Abstract
Since the 1970s, databases continue to remain the predominant choice for storage of information for
commercial as well as personal needs. While many types of databases (hierarchical, network, file-based,
object-based) have been developed and put to use, relational databases continue to hold the major share
of the various means of information storage. A relational database (or RDBMS) is a tool that stores data as a collection of rows and columns in tables and provides relational operators to manipulate the data in a tabular form. The data is stored in a structured manner and it is updated, manipulated or retrieved using a special language called the Structured Query Language (SQL).
There are several reasons for the popularity and wide-spread use of RDBMS including: 1) high
performance; 2) scalability, robustness and flexibility; 3) strong data protection; and, 4) ease of data
management. In addition to these, structured data allows us to index, sort, filter or perform aggregation
on the data stored within the columns of the tables through SQL.
However, RDBMS suffer from a disadvantage as well. Presently, the assistance of an RDBMS expert,
who knows the database schema and SQL, is required for performing computation on data and providing it to the user. Therefore, a non-technical person cannot retrieve data from a RDBMS. Moreover, form based data retrieval approaches lack the flexibility of a natural language and therefore, lack the ability to intuitively capture the user’s intent and instructions.

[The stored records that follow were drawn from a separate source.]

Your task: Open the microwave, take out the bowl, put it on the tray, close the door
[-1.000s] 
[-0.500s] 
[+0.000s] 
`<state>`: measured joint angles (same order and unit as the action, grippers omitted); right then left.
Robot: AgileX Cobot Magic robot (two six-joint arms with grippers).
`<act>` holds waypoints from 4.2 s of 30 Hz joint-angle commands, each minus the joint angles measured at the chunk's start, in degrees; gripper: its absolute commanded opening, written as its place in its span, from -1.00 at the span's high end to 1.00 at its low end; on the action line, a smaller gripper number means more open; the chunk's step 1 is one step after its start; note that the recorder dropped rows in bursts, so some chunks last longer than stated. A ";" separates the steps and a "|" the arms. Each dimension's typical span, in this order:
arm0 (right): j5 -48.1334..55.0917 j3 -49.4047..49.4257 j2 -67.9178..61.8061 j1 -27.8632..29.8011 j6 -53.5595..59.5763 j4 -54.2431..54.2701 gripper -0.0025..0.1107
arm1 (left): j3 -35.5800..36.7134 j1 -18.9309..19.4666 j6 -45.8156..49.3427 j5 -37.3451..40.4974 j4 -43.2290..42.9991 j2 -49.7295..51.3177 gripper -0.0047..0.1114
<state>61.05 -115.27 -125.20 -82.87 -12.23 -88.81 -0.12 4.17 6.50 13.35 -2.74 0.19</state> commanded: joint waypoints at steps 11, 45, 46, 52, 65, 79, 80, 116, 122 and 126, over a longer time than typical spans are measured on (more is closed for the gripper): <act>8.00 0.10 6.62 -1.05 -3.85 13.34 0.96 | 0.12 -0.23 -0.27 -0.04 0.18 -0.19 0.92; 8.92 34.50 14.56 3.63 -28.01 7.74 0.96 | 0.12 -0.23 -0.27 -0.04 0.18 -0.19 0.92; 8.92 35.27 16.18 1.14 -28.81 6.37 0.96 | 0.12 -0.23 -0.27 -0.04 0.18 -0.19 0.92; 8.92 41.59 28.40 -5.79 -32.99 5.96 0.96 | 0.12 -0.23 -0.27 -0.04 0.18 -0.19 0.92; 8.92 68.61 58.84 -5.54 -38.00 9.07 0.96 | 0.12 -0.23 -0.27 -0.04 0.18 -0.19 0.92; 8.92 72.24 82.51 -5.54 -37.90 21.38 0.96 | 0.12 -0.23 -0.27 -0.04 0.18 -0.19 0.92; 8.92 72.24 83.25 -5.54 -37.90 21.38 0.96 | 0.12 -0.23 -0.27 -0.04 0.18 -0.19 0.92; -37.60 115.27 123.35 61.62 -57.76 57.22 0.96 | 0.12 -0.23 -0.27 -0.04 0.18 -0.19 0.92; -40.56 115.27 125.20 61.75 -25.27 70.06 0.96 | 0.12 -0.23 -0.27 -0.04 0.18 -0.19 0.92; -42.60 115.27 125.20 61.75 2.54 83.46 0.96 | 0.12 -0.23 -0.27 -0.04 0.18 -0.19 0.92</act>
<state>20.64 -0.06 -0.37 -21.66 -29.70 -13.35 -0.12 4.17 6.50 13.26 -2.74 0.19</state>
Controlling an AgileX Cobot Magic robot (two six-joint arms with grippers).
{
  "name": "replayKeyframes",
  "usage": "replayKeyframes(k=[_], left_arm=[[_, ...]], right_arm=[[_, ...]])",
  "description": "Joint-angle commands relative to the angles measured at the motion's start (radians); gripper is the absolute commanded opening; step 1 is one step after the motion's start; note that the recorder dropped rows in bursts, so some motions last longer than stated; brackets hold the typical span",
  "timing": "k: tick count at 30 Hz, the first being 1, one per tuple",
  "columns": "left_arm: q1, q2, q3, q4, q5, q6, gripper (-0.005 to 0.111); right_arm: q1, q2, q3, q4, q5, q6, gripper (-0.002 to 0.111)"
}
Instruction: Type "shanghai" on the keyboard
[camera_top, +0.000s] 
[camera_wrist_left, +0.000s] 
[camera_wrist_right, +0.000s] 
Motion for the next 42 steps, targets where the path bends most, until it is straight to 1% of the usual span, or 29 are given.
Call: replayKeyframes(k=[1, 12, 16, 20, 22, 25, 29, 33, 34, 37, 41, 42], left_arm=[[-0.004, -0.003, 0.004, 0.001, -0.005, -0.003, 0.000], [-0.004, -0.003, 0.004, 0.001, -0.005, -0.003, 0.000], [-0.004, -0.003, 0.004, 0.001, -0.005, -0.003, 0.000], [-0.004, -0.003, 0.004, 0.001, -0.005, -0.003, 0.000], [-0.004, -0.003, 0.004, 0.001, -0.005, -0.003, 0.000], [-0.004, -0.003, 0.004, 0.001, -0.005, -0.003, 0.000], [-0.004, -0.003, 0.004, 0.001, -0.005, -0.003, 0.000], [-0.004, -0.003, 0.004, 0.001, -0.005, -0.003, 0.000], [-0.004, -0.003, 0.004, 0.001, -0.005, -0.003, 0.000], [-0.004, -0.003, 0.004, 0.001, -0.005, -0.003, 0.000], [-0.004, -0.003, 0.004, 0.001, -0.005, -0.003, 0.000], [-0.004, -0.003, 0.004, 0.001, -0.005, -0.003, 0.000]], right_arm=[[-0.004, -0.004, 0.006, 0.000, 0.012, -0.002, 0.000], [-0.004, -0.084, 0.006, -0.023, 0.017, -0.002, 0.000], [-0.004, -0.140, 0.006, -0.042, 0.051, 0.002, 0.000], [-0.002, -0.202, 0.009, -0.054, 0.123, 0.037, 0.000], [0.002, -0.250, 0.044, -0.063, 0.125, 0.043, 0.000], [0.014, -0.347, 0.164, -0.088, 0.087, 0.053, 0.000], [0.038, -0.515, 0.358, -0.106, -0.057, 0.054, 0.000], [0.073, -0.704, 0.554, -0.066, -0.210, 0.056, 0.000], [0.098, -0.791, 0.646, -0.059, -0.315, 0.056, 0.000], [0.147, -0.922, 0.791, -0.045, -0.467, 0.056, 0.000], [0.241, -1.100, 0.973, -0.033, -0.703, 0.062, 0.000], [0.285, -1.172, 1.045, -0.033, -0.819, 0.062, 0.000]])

To overcome these limitations, a medium (a software tool) is required which accepts instructions (or questions), related to the stored data, in natural language from the user and sends the response back
to the user. Such a tool is called a Natural Language Interface to Databases (or NLIDB system). A NLIDB system takes as input a natural language (NL) query from a user and returns the output retrieved from the database to the user.
Despite being a deeply researched area for over five decades, NLIDB systems still remain an open
research problem. In the earlier systems, the focus was on implementing the NLIDB systems on a particular database. Since this was achieved with high accuracies, the focus shifted to exploring the issues of portability of NLIDB systems which included dealing with various system engineering problems of
robustness and scalability of the application. An important issue in portability is the ability to quickly
customize a NLIDB system to a new language and domain (of the database). Conventionally, NLIDB
systems depend heavily on linguistic and domain experts for customization. Quite often, the system
modules integrating the language and the domain are tightly coupled, thus, making the customizations
either very expensive or sometimes impossible.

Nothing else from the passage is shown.